4 minute read

With the increasing scale of development required to build an product, a large number of developers are required to develop, share and maintain the code. And as each of the developer’s environment are different from one another, it becomes quite a hassle to create similar environments with similar library versions. To solve this issue we use Docker, which creates similar environment experience for all the developers. When using docker, often we face problem of creating a large docker images sometimes racking up to some GBs of space. This idea very much defeats the idea that Docker has evolved beyond the classic VMs — “To create light weight and resource-light images that the developers can work easily ”

To solve this problem of docker image bloating, we have several solutions such as using dockerignore to not add unnecessary files, using distroless/minimal base images or Minimizing the number of layers. But when we are building an application, we would different tools which would rule out the possibility of using distroless images. And when building we would be dealing with several steps so there is so much availability to reduce the layers within the dockerfile.

The tools that we use to build the application are often not used when running application. So what if we can somehow separate/remove these build tools and have only the tools which will run the application? Enter the Multi-stage builds in docker.

Docker : Multi-Stage Builds

Multi-stage builds is an implementation of Builder Pattern in a Dockerfile which helps in minimizing the size of the final container, improving run time performance, allowing for better organization of Docker commands. A multi-stage build is done by breaking the single-stage dockerfile into different sections (You can think them as different jobs like build, stage etc) within the same dockerfile, thereby creating separation of environments. As each of this step would use base image that is only useful to that step while passing its outputs to next step, we can keep the docker image lean. This can also be done using different dockerfiles in a CI (Continuous Integration pipeline), by passing the output of one stage to another. But the Multi-stage feature from docker remove the need to create all these steps with our pipeline and helps keep it clean.

Creating the Multi-Stage Docker file

For explaining this, we will be building and running a Movie application written in Golang, which performs basic crud operations. The code for the app can be found here.
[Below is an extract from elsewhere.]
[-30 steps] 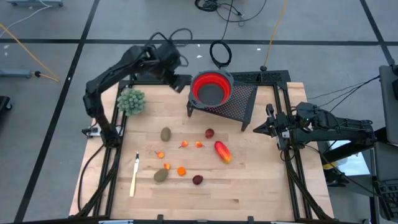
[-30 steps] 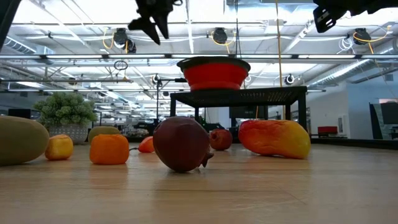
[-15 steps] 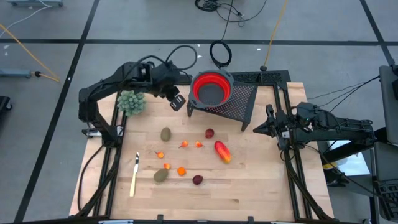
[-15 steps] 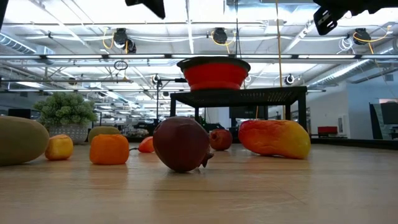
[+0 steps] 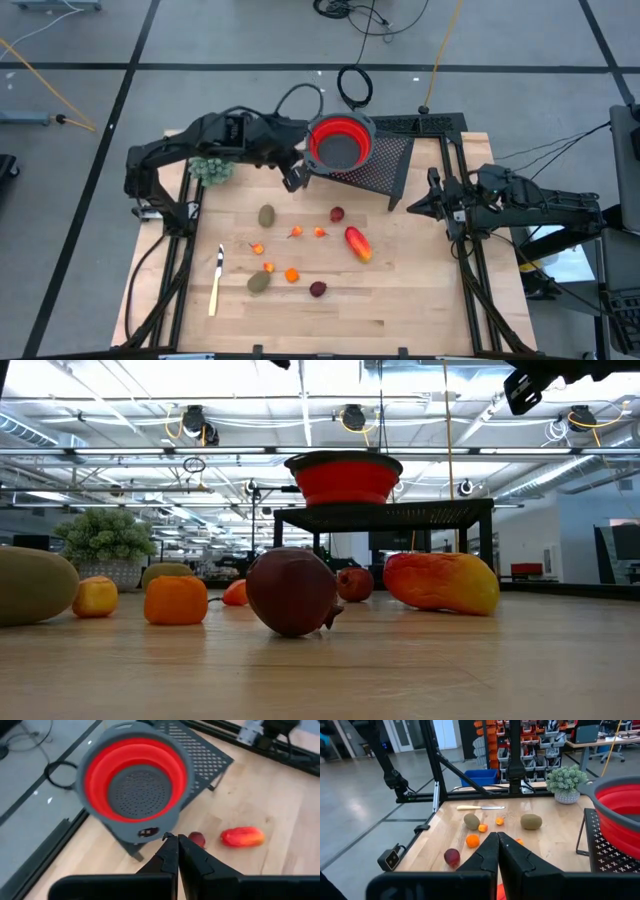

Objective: Pick & Place Fruit
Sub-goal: Put the mango into the red strainer bowl on the shelf

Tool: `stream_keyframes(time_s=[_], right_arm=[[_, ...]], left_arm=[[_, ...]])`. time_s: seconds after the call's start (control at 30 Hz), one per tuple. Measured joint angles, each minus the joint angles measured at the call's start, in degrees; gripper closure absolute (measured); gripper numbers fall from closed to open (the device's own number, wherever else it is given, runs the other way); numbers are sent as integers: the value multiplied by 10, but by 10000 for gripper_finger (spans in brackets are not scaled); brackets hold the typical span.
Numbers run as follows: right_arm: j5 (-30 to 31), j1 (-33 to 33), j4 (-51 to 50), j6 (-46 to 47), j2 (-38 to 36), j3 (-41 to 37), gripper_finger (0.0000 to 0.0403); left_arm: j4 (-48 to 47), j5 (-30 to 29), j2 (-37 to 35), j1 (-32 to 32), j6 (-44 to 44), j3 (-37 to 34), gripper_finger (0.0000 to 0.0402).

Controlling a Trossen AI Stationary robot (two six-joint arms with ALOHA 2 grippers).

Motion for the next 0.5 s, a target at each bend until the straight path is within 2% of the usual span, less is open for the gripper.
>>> stream_keyframes(time_s=[0.23, 0.5], right_arm=[[-1, 0, 38, 16, 28, 0, 402], [1, 6, 84, 20, 64, 0, 403]], left_arm=[[68, -2, -24, -33, -3, -79, 395], [201, 1, -133, -50, -13, -263, 395]])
As we know in Go, in order for the app to run we need to compile it. On compilation it will create a executable ( pertaining to that OS) and only this executable is required to run the application. To illustrate the power of multi-stage build let’s first build it as a single stage Docker file.

Once we run docker build on the above file, we get the following executable which is around 350 MB.

Now lets separate build stage and execution stage into two different environments. For build-stage environment, lets use the Golang image based on alpine which comes loaded with all the tools required to run, test, build and validate the Golang. We build our application using the tools using this environment tools. Once this is done we pass the executable to environment which is execution/production environment which will run the executable.

Since the executable is created, we would not require much of the previous environment tools and can work with a base alpine image. Once we run docker build on this file, we observe that size of the file is around 13 MB ( named crud_multistage in the below picture) compared to 350 MB (named crud in the below picture) from single-stage Dockerfile. This multi-stage build offered around 95% reduction in total sie of the docker image

Since this image is very small, it easier for portability and can be easily to deploy in production. Although the multi-stage build sounds like a fantastic idea, there are certain scenarios when this should be used and certain scenarios when this should be avoided.

When not to use Multi-stage build:

  • When the language you are writing completely packages requirements into a single file ( like in case of GO etc) or at-least as a group of file ( in case of JavaScript etc).
  • If you are not planning to run docker exec commands on final artifact to explore the application code.
  • If you don’t require the tools and files used in build stage, further down the line to debug the final artifact.

When to use Multi-stage build:

  • When you want to minimize the total size of the final Docker image that you deploy into production.
  • When you want to speed up your CI/CD processes by running steps/stages in the Docker file in parallel.
  • When different layers in Your Docker file are straight-forward and standardized.
  • When you are fine with loosing the build intermediaries and only want the final docker artifact.